Set down exactly the lines below, starting at the one that contains "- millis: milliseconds" and ending at the one that contains "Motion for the", with both of those lines included and nothing else.
——————————
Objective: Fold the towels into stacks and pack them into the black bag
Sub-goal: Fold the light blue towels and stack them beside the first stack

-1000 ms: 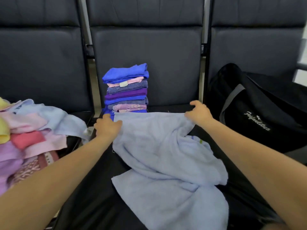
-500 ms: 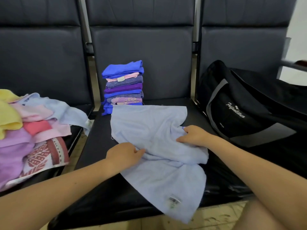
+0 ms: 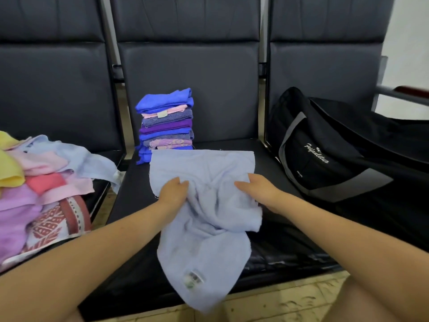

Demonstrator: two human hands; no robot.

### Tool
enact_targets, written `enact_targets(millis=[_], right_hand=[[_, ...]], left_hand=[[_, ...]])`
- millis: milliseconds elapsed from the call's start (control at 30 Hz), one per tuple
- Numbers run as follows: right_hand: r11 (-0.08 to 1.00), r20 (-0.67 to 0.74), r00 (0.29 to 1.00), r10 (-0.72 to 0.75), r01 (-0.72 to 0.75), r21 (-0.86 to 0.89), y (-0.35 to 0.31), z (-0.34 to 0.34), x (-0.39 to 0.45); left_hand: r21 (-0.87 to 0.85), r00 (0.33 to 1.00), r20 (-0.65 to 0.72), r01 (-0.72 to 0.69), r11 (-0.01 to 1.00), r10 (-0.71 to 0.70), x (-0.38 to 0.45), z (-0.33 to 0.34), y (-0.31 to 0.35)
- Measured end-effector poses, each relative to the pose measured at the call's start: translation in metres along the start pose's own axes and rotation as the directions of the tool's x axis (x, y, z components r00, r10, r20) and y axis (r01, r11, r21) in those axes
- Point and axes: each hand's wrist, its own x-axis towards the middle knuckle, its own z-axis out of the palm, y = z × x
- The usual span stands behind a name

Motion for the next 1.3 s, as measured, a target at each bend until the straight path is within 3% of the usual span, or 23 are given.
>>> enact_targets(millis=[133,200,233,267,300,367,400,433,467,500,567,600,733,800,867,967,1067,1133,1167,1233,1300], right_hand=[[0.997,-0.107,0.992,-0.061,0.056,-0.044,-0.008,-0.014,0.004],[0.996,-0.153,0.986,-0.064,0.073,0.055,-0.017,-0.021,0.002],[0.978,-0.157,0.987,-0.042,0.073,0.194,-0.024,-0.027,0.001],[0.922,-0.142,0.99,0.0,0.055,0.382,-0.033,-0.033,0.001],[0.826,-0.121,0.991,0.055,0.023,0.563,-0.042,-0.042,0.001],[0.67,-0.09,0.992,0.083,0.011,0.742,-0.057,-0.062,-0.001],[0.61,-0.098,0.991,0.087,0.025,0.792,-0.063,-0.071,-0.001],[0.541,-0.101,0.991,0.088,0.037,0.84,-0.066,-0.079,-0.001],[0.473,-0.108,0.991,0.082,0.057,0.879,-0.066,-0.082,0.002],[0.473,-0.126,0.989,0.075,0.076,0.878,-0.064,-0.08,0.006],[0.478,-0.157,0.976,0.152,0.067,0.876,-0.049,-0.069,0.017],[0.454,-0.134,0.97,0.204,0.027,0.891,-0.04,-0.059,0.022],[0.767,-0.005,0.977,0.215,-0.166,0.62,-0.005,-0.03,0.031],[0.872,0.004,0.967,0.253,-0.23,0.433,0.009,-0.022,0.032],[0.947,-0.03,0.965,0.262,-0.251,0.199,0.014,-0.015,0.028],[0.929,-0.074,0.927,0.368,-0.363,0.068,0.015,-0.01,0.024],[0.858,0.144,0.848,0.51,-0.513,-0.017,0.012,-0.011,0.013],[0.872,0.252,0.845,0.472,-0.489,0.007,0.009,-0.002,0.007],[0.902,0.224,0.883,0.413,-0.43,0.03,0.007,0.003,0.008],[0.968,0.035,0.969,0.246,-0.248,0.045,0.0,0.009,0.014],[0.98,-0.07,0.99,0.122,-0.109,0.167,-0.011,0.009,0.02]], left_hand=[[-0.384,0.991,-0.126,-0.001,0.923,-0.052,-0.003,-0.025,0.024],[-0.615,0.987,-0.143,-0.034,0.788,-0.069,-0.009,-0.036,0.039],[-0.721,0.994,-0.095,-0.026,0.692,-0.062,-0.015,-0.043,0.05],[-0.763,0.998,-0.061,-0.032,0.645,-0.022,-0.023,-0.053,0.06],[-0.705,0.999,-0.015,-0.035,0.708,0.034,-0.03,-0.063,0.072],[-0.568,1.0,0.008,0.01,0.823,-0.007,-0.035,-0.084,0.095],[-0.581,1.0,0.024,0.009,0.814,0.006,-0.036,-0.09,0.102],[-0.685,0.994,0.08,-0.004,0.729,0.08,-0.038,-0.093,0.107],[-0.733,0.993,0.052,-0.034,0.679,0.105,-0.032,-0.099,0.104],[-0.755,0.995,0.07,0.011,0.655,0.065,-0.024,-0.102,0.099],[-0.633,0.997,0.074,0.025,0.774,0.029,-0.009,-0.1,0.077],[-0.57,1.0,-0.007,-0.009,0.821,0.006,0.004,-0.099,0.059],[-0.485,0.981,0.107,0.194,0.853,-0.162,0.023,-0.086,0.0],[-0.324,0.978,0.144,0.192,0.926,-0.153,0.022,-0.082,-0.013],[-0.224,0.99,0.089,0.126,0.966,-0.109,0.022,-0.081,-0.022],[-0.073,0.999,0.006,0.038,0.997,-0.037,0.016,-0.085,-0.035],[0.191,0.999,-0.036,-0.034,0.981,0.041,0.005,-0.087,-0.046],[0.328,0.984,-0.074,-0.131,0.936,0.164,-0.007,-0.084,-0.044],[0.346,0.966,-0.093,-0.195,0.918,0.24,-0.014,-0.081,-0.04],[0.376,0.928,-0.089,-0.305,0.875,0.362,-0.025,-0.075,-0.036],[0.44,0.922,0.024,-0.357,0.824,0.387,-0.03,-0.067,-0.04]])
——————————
OUTPUT OF THE EXERCISE:
- millis: milliseconds elapsed from the call's start (control at 30 Hz), one per tuple
- Numbers run as follows: right_hand: r11 (-0.08 to 1.00), r20 (-0.67 to 0.74), r00 (0.29 to 1.00), r10 (-0.72 to 0.75), r01 (-0.72 to 0.75), r21 (-0.86 to 0.89), y (-0.35 to 0.31), z (-0.34 to 0.34), x (-0.39 to 0.45); left_hand: r21 (-0.87 to 0.85), r00 (0.33 to 1.00), r20 (-0.65 to 0.72), r01 (-0.72 to 0.69), r11 (-0.01 to 1.00), r10 (-0.71 to 0.70), x (-0.38 to 0.45), z (-0.33 to 0.34), y (-0.31 to 0.35)
- Measured end-effector poses, each relative to the pose measured at the call's start: translation in metres along the start pose's own axes and rotation as the directions of the tool's x axis (x, y, z components r00, r10, r20) and y axis (r01, r11, r21) in those axes
- Point and axes: each hand's wrist, its own x-axis towards the middle knuckle, its own z-axis out of the palm, y = z × x
- The usual span stands behind a name

Motion for the next 1.3 s, as measured, a target at each bend until the straight path is within 3% of the usual span, or 23 are given.

The answer has been written out completely.